::: DATASET RECORDS

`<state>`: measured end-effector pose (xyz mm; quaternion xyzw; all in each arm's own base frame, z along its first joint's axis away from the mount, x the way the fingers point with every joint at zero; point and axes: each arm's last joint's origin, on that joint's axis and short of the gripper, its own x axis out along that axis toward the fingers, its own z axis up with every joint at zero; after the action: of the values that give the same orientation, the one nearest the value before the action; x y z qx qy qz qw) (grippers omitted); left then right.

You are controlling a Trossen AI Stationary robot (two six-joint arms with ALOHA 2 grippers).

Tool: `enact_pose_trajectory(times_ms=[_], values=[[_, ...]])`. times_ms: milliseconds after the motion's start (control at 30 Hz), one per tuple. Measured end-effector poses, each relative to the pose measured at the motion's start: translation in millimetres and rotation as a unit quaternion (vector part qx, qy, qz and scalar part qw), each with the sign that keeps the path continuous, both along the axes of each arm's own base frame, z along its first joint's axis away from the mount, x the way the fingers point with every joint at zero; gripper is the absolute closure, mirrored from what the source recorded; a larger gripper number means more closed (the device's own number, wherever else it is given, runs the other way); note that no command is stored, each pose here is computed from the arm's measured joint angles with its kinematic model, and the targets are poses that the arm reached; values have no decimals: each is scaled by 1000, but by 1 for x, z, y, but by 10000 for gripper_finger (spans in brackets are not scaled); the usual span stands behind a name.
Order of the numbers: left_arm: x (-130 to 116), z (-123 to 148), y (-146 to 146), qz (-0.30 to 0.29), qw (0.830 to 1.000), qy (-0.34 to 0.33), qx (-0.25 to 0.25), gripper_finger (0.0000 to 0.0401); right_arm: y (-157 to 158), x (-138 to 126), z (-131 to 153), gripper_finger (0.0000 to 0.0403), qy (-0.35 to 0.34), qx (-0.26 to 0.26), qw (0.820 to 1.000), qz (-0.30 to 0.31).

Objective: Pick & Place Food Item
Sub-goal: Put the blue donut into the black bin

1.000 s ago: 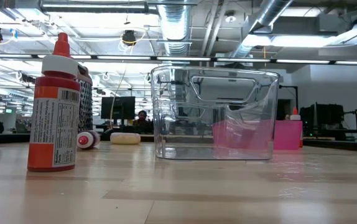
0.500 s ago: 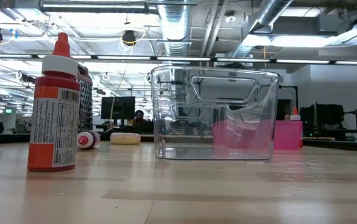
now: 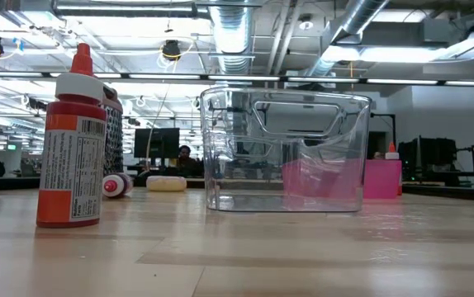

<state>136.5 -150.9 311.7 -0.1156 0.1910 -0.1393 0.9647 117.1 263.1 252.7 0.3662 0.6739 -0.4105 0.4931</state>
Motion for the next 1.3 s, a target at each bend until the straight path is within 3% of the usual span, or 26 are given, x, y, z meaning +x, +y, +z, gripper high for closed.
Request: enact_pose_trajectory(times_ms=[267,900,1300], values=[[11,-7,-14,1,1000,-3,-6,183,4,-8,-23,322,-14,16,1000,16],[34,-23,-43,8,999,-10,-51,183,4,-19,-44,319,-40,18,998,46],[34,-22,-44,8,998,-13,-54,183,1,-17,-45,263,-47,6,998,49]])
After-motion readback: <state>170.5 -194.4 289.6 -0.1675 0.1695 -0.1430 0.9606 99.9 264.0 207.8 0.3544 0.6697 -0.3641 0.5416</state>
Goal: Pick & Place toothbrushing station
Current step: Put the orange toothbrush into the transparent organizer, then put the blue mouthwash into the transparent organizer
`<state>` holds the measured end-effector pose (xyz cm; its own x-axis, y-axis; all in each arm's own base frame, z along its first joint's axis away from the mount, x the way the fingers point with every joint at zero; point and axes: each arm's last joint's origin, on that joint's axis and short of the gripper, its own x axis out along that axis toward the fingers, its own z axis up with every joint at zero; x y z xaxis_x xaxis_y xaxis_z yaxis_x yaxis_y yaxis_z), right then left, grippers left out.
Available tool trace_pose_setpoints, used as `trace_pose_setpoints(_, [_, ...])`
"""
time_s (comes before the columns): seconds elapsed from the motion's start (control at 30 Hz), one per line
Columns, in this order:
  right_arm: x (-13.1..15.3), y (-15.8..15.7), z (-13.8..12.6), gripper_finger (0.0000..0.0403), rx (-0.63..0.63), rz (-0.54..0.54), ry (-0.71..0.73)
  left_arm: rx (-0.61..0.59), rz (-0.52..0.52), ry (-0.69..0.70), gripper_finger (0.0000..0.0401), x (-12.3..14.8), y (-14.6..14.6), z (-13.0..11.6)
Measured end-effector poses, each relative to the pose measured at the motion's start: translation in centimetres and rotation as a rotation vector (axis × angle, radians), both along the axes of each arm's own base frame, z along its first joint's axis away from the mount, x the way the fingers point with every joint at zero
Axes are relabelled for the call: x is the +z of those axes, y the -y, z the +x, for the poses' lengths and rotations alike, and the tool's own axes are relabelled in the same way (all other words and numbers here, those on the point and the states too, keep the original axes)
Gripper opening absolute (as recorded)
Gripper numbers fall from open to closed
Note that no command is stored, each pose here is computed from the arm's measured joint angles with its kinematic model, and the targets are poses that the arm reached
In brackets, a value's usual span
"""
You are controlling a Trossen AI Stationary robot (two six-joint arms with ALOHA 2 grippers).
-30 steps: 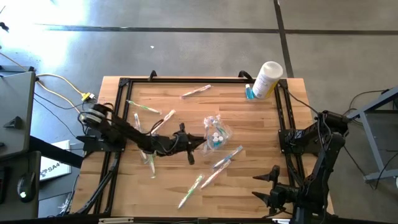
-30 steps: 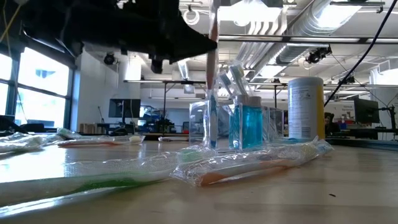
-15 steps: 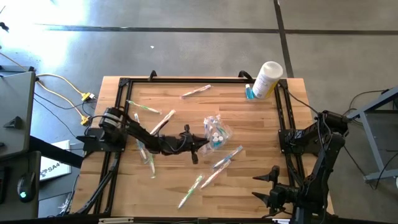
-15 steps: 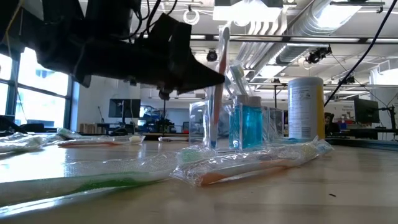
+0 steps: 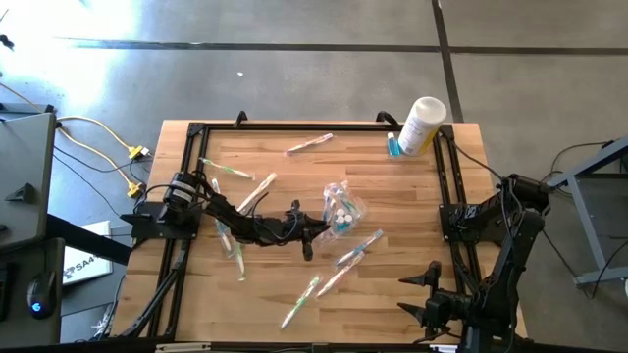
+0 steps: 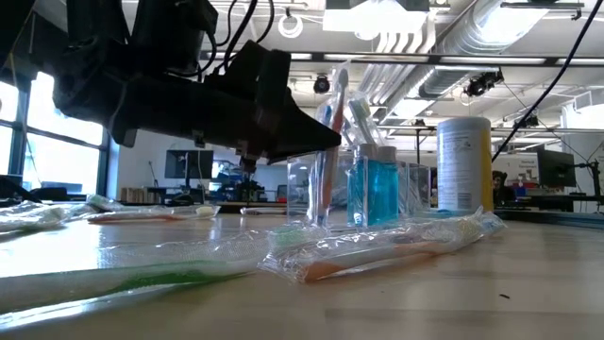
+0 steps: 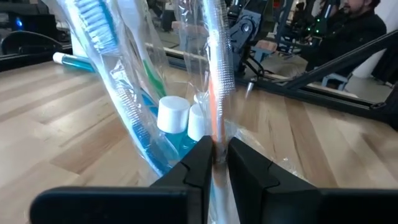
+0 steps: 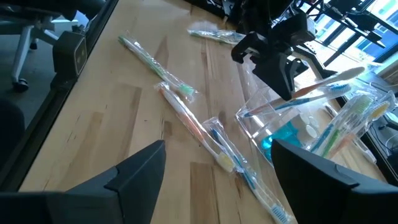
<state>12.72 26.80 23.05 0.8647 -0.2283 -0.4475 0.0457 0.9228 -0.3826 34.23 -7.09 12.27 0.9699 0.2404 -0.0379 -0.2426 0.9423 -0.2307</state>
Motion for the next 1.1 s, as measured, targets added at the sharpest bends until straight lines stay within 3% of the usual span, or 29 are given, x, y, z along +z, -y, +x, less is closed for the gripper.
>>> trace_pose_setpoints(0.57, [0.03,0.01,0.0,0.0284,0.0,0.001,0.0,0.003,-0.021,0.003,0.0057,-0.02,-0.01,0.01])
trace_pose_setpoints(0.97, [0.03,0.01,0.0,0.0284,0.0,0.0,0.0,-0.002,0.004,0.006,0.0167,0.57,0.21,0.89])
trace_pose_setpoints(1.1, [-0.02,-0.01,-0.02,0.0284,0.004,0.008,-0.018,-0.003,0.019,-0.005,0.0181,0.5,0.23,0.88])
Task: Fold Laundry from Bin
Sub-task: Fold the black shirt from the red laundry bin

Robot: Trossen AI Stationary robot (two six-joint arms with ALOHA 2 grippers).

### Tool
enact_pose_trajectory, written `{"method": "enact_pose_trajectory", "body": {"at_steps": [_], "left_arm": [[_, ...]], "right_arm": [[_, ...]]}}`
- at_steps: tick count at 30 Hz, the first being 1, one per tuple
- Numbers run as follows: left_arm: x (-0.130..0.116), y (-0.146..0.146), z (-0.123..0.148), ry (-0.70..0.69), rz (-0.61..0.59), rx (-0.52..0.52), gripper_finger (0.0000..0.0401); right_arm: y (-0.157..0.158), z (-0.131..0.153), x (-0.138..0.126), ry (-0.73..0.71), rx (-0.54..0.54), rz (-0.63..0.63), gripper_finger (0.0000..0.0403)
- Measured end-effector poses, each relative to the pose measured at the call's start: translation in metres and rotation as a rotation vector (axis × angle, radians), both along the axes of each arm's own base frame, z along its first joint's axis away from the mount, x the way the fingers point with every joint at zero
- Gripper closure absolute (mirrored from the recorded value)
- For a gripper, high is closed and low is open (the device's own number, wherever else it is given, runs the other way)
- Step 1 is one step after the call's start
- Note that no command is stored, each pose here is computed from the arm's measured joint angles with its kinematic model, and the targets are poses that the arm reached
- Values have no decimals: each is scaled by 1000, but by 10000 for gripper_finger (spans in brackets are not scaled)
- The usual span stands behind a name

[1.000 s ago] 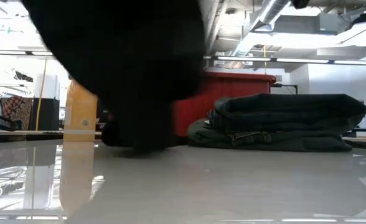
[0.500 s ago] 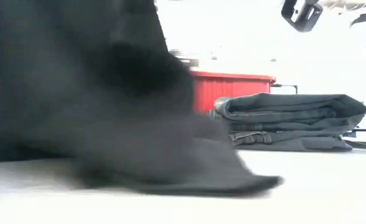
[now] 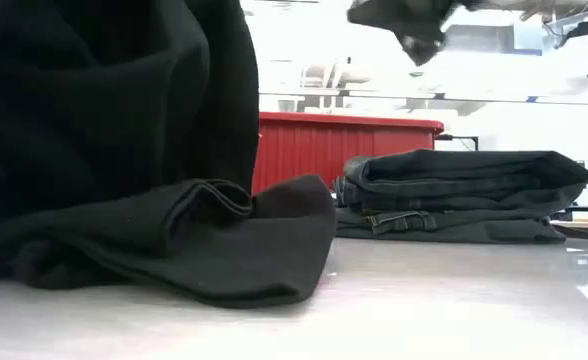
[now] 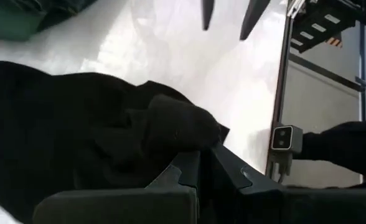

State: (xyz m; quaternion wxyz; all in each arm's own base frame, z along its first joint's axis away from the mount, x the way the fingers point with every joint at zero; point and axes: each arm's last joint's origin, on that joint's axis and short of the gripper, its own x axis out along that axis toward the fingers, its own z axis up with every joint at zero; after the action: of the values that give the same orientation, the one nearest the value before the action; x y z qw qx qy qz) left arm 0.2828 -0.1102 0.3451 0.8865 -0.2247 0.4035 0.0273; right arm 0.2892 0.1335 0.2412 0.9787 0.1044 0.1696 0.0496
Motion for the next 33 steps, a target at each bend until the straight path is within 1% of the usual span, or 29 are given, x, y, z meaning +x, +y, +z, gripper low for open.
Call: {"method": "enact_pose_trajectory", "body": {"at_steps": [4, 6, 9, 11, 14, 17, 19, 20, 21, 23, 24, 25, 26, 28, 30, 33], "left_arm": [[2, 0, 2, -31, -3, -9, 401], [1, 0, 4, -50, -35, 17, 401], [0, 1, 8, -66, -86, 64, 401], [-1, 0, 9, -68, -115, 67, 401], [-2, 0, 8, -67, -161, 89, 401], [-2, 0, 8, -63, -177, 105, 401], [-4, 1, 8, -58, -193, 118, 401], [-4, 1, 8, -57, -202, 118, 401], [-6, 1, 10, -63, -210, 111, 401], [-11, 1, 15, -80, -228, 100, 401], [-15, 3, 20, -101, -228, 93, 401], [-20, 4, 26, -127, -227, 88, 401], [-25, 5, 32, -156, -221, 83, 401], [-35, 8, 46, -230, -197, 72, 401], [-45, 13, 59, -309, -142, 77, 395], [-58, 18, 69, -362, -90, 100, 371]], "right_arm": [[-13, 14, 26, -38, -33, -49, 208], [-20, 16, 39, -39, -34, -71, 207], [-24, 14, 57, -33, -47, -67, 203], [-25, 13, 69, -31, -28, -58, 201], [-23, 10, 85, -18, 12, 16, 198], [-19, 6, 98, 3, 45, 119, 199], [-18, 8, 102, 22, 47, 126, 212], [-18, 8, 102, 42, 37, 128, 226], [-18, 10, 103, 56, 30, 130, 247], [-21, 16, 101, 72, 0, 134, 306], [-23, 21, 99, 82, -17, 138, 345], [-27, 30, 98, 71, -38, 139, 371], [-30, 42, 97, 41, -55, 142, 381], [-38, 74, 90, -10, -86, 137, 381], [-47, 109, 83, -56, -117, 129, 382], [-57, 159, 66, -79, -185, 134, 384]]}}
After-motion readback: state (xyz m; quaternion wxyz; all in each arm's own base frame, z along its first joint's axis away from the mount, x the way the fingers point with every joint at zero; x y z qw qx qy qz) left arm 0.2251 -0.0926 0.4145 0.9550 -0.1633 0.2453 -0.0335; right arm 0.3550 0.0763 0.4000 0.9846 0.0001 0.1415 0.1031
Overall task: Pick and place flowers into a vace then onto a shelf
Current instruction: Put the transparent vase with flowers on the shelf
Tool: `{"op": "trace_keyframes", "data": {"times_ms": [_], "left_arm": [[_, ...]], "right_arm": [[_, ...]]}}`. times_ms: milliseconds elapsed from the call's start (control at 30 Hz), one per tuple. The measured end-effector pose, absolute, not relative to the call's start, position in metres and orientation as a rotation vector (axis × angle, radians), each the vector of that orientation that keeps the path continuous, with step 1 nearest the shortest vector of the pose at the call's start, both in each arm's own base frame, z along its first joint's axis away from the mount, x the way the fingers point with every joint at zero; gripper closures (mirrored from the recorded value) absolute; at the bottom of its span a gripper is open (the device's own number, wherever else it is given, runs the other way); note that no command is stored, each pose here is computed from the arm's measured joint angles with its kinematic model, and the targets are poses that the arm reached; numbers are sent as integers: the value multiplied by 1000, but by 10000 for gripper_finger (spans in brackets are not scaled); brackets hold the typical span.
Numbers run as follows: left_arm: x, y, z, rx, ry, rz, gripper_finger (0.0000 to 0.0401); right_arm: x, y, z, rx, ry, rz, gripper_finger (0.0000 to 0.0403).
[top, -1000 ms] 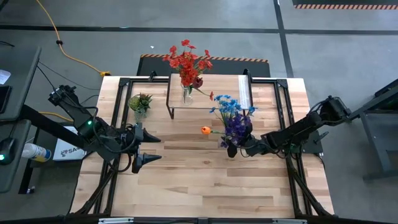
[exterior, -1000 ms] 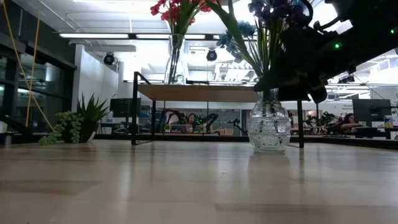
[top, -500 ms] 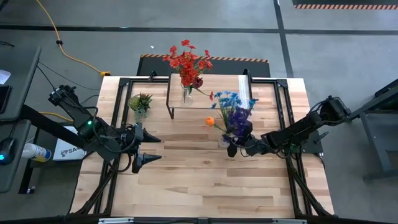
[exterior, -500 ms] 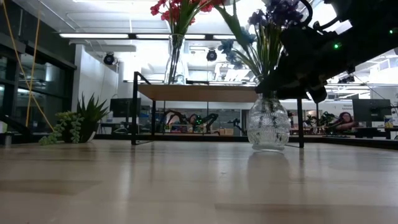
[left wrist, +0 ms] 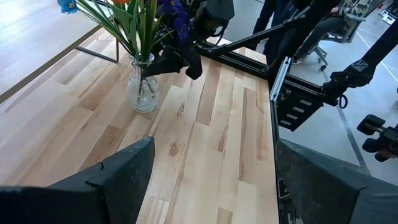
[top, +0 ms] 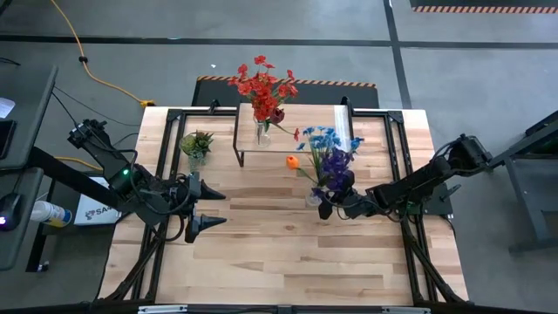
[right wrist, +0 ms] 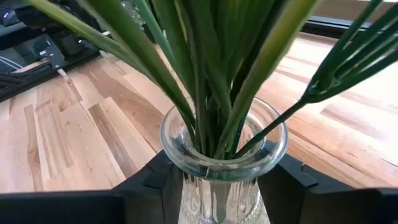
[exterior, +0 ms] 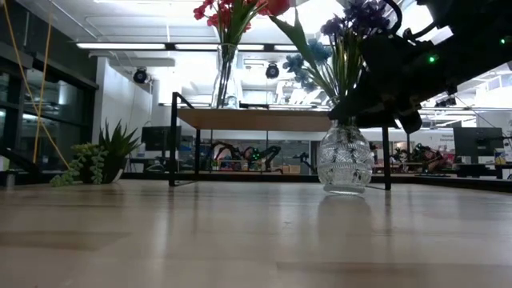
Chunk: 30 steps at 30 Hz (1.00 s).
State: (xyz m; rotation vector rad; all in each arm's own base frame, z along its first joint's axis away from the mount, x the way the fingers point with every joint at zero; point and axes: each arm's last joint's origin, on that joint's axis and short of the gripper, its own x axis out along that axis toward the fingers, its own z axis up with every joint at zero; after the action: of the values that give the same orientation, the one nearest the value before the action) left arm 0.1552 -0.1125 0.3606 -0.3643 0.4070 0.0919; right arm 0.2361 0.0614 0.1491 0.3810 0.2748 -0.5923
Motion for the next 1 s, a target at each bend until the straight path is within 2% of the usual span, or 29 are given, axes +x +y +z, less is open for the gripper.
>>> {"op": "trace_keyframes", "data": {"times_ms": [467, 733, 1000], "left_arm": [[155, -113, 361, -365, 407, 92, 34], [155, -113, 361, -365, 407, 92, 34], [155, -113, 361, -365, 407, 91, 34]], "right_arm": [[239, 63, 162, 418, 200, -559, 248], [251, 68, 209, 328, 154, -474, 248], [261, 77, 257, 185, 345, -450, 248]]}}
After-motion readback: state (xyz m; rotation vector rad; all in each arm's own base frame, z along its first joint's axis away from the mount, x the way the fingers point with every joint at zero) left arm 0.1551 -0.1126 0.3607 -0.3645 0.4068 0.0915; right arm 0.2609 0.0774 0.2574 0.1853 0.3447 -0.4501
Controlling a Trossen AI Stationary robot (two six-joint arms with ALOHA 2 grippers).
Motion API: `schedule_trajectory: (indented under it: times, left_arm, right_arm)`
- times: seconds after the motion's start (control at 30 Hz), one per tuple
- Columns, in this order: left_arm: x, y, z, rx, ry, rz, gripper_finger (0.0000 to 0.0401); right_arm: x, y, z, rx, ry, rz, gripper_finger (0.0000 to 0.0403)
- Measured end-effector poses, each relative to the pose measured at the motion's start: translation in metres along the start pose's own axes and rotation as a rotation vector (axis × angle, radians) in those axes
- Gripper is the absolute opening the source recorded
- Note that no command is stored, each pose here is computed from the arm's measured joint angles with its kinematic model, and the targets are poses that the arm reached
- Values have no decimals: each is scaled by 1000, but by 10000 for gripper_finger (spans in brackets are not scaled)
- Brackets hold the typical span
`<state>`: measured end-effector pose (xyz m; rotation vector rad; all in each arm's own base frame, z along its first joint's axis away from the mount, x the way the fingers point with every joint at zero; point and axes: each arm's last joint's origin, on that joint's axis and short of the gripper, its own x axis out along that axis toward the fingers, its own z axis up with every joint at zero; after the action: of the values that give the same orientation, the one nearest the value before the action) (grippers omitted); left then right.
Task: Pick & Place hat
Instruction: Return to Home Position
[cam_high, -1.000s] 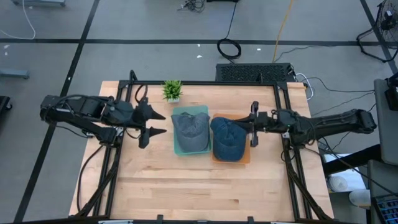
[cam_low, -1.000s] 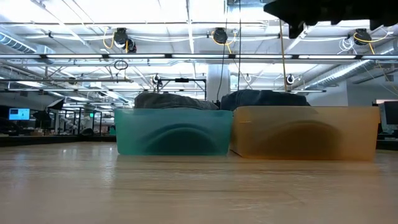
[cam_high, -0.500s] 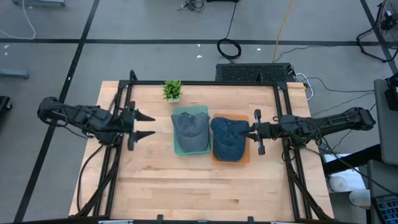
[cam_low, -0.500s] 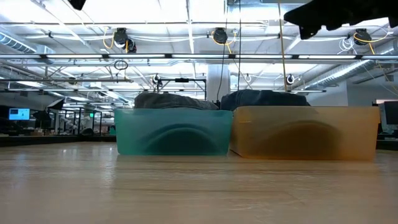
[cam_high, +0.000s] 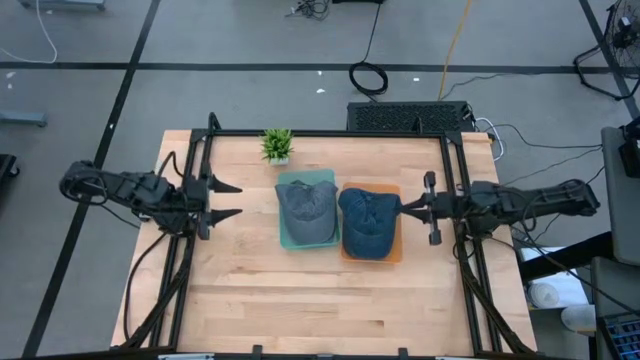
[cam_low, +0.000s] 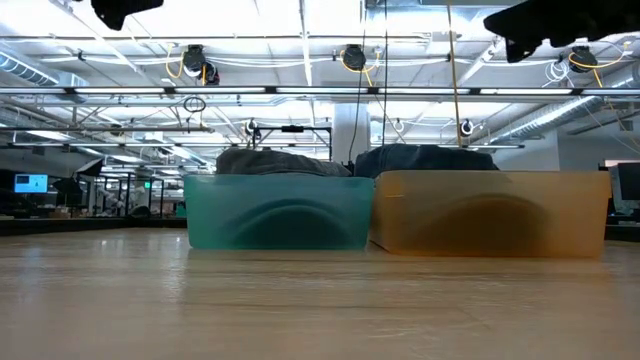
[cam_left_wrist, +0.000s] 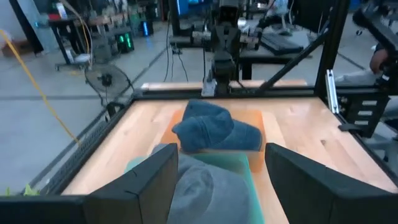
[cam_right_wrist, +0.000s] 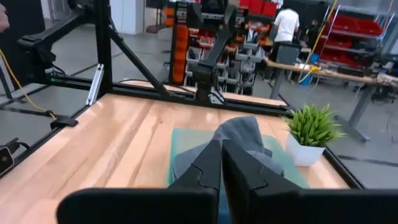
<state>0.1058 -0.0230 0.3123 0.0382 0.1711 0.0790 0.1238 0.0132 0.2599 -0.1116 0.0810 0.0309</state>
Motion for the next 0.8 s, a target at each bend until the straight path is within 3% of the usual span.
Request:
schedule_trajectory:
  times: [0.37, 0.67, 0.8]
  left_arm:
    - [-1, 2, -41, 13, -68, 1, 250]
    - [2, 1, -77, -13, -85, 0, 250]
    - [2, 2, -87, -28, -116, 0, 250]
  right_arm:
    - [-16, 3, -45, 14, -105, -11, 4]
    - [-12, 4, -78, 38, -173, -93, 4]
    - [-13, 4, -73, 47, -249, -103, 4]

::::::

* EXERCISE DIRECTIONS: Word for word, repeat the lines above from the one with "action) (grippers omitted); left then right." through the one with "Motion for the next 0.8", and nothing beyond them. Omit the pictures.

* FINISHED EXERCISE:
`<state>`: measured end-effector pose (xyz m; rotation vector rad; all in each arm's own base frame, z along its first joint's axis away from the mount, x the way the fingers point with every joint at zero; point and axes: each arm's last joint's origin, on that joint's axis and short of the gripper, its own x axis out along that axis toward the fingers, its own z axis up with every joint at zero; after the action: of the values that give the same orientation, the one nearest the value before the action) (grippers omitted); left then right.
Task: Pick & Place hat
Instruction: Return to Home Position
[cam_high, -1.000s] 
[cam_low, -1.000s] 
[cam_high, -0.500s] 
[cam_low, -0.500s] 
[cam_high, +0.000s] 
[cam_low, +0.000s] 
[cam_left_wrist, +0.000s] 
[cam_right_wrist, +0.000s] 
<state>0.1058 -0.0230 0.3123 0.0382 0.1711 0.0790 0.1238 0.0132 0.2599 -0.1116 0.0810 0.0309</state>
Motion for the next 0.8 s, a target at each bend until the straight path is within 3% of the usual span.

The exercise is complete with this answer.